Berger confirme les premières marques pour GT3 DTM

Berger confirme les premières marques pour GT3 DTM

Le nouveau DTM continue de prendre forme: Gerhard Berger, président de l’organisation faîtière DTM ITR, confirme que les premiers constructeurs se sont fermement engagés à utiliser des voitures dans son championnat GT3. “Ce que vous pouvez déjà dire, c’est qu’Audi sera là avec au moins quatre véhicules”, explique l’Autrichien.

Il précise qu’il n’y aura pas de sorties travaux: “On parle des marques, pas des constructeurs. BMW sera là, mais avec un délai car le M4 ne sera homologué qu’à une date ultérieure. Peut-être qu’il y a une chose ou une autre équipe qui envisage un départ avec un M6 à l’avance. “

De plus, Berger suppose “que Mercedes sera également là”. Cela signifierait qu’Audi, BMW et Mercedes sont les trois marques DTM classiques au départ. Mais le patron d’ITR confirme également qu’il y a “un échange étroit avec Aston Martin ou McLaren”. Berger nomme un total de sept marques lorsque vous parlez à Ferrari ou Ford.
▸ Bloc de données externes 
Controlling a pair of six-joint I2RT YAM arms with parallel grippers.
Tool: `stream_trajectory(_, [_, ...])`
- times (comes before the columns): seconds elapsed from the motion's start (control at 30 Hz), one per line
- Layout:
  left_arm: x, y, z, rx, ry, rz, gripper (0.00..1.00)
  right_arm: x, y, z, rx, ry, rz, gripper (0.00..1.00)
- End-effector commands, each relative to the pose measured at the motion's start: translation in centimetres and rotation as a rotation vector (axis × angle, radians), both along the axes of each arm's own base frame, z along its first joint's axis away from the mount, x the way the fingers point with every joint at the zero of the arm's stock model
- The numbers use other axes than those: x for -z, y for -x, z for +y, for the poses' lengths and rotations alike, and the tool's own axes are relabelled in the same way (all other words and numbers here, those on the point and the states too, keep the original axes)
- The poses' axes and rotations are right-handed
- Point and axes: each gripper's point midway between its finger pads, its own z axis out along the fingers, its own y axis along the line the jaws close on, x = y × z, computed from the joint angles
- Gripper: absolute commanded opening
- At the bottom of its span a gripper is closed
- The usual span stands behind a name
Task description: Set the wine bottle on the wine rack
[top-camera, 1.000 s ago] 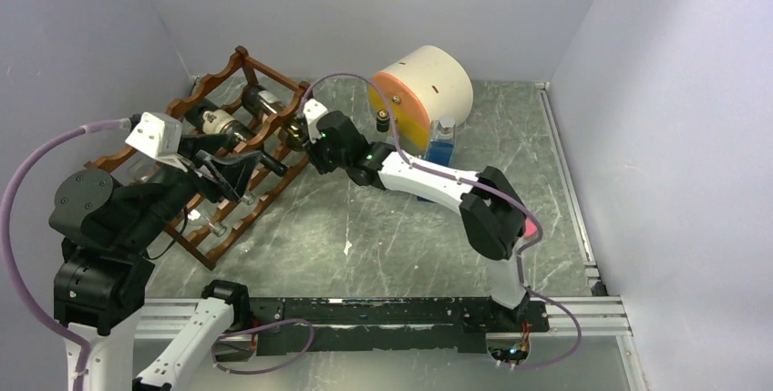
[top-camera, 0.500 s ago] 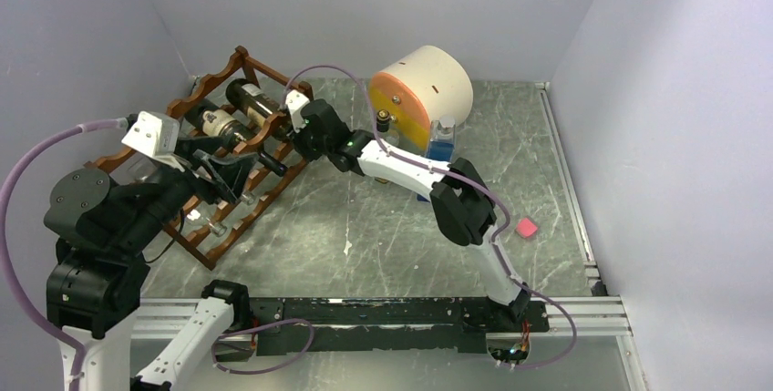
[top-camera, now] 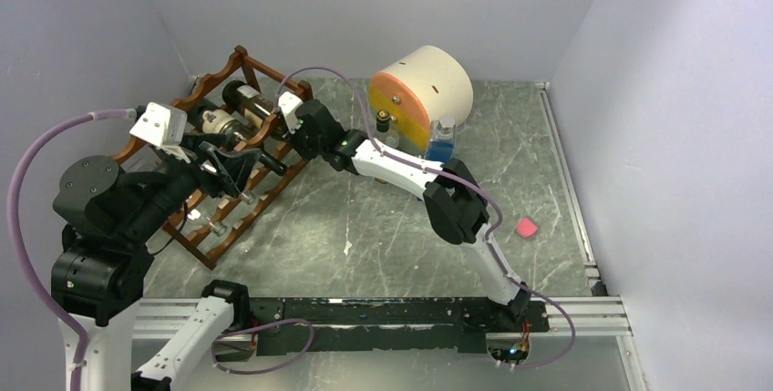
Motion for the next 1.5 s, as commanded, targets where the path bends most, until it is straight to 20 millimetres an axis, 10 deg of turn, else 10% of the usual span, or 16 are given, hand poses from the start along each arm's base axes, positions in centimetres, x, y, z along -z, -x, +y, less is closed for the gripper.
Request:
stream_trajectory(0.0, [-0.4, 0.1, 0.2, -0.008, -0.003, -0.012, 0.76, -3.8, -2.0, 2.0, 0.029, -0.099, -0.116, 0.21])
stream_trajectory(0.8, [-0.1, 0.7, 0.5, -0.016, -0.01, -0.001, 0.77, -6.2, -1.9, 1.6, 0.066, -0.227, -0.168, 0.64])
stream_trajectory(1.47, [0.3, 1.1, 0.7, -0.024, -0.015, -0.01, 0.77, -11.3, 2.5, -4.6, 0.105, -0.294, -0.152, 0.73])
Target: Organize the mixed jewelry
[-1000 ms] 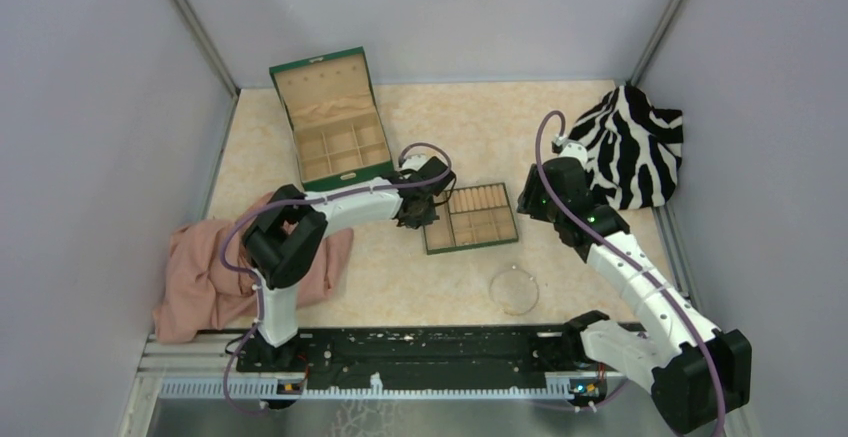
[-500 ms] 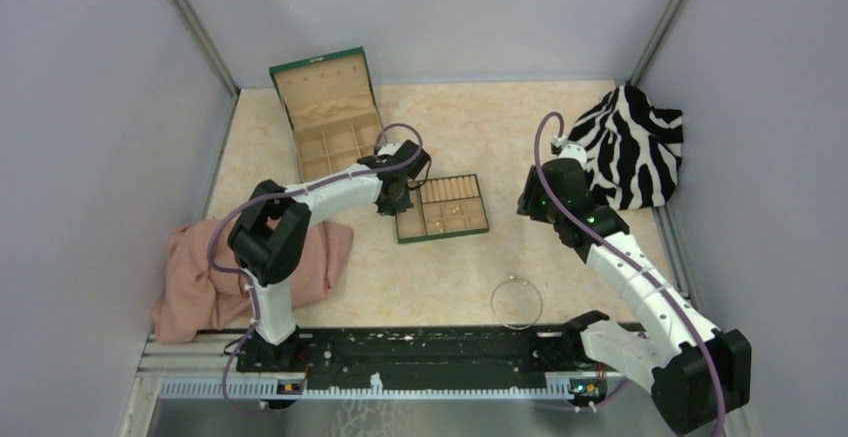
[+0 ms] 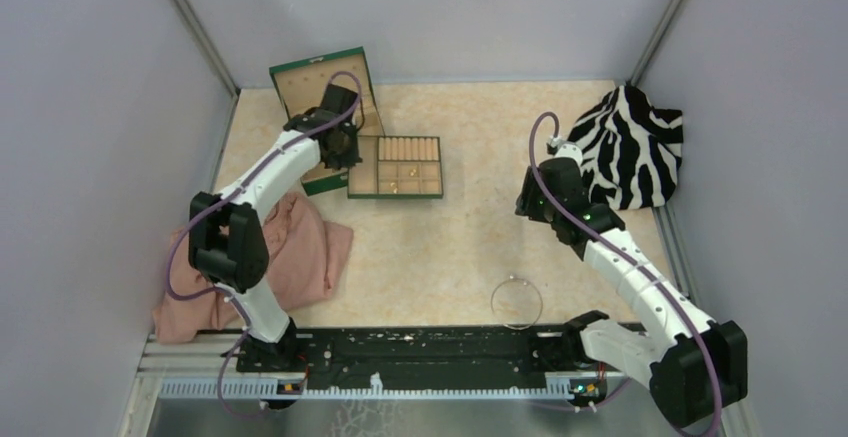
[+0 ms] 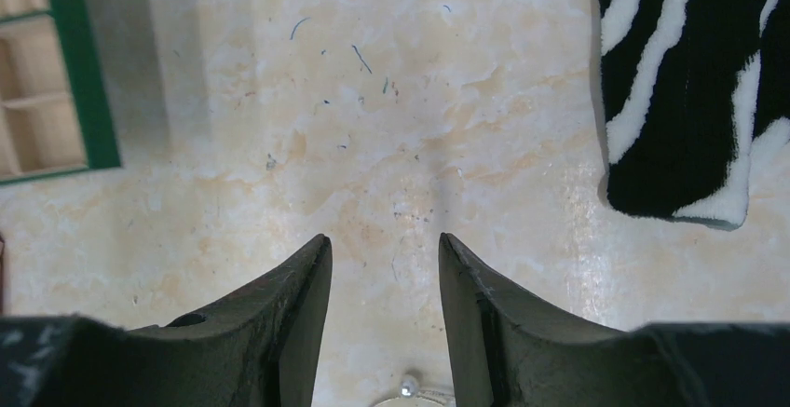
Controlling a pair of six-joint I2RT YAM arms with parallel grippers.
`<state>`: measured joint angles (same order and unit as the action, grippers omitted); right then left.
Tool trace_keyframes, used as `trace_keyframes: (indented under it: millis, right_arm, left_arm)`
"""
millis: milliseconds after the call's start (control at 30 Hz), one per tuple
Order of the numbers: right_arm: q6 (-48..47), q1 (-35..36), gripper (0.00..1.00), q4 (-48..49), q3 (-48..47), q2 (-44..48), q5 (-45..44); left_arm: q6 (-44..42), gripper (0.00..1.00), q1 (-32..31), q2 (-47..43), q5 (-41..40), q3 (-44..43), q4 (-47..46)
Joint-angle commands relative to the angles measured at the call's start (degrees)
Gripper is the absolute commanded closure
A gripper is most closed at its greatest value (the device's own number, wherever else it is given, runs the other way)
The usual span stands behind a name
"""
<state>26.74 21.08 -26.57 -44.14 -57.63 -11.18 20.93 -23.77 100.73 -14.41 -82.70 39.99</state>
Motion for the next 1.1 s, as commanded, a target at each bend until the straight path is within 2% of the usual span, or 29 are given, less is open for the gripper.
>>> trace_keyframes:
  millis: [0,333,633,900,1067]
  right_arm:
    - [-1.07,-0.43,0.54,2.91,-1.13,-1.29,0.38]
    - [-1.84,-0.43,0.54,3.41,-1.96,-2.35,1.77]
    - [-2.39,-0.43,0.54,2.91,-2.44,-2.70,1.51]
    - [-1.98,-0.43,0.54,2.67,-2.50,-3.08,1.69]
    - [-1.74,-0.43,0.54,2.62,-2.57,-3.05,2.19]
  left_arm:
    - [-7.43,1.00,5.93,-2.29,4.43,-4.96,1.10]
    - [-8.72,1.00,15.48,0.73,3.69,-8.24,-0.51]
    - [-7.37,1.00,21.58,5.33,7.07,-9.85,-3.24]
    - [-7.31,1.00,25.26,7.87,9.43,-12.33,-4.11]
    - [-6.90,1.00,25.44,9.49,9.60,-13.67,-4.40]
Berger: Premièrement, les règlements doivent être finalisés

“Mais je pense que l’échange ne sera vraiment serré que lorsque les règlements auront été finalisés”, déclare Berger. “Nous avons encore quelques postes vacants, où chacun a une approche différente, bien sûr. Dans quatre semaines, nous pourrons ensuite discuter du sujet plus en détail.”

Berger fait allusion au fait que le règlement GT-Pro sera vérifié par la DMSB d’ici la fin octobre avant d’être transmis à la FIA. Jusque-là, des modifications peuvent être apportées sans aucun problème.

Personne ne s’est inscrit pour le moment, “parce que la date limite n’a pas encore commencé”, dit-il. L’intérêt est énorme non seulement de la part du constructeur, mais aussi des équipes: selon l’ITR, plus de 40 équipes de course ont déjà demandé du matériel d’information. Pour recevoir cela, une signature est requise, par laquelle les équipes s’engagent à garder le secret sur le contenu.

Berger admet: les équipes ne sont pas d’accord avec tout

Berger se réjouit du grand intérêt et sourit: “Cela signifierait une pré-qualification. Nous ne serions pas tous sur la grille de départ.” Cependant, l’homme de 61 ans est conscient: “Nous savons qu’il y a de l’intérêt avant d’examiner les possibilités.” Nous verrons donc d’abord combien d’inscriptions il y aura réellement.

Néanmoins, les retours des équipes sont encourageants. «J’ai été vraiment surpris du nombre de commentaires positifs que j’ai reçus des équipes», déclare Berger. “Les équipes aspirent à un championnat de sprint comme celui que nous avons dans le DTM – et à une plateforme organisée comme nous.”

Mais il admet que lorsqu’il s’agit de problèmes techniques, ITR et les équipes ont des points de vue différents. “Bien sûr, ils ont fait l’un ou l’autre commentaire. La plupart du temps, cela tourne autour de problèmes techniques tels qu’un départ lancé ou un départ arrêté, car il y a bien sûr des coûts associés au changement de technologie.” Dans l’ensemble, cependant, les équipes sont d’accord avec les propositions de l’ITR.

Berger le dit clairement: DTM compte sur le départ d’Indy en 2021

Alors que Berger a récemment indiqué qu’ils étaient prêts à renoncer aux départs arrêtés pour que les constructeurs et les équipes n’aient pas à financer le développement d’un embrayage de performance pour les voitures GT3, il précise désormais qu’il y aura certainement un départ lancé en 2021: ” Ce ne sera pas le départ roulant habituel comme dans les autres séries, mais un départ roulant DTM tel que nous le connaissons depuis la phase de la voiture de sécurité. “

Berger ne veut pas dire si l’on serait prêt à renoncer à l’interdiction de l’ABS et de l’antipatinage pour faciliter l’utilisation des voitures GT3: “Nous n’avons pas tout à fait fini notre travail. Nous y travaillons toujours. Des détails, en essayant d’en savoir de plus en plus sur ce dont les équipes ont besoin, ce dont nous avons besoin pour offrir un sport automobile attractif. “

L’interprétation de la réglementation GT-Pro est “importante”, mais “non centrale”, ajoute Berger. “La clé sera: comment financez-vous votre saison l’année prochaine? Et je pense que c’est le plus gros obstacle que les équipes doivent surmonter. Que ce soit avec nous ou sur une autre plateforme.”

Selon ses propres déclarations, le patron du DTM est conscient que les équipes de course sont confrontées à un énorme défi: “Nous avons Corona – et il est extrêmement difficile de trouver de l’argent et des sponsors sur le mercato maintenant”, dit Berger.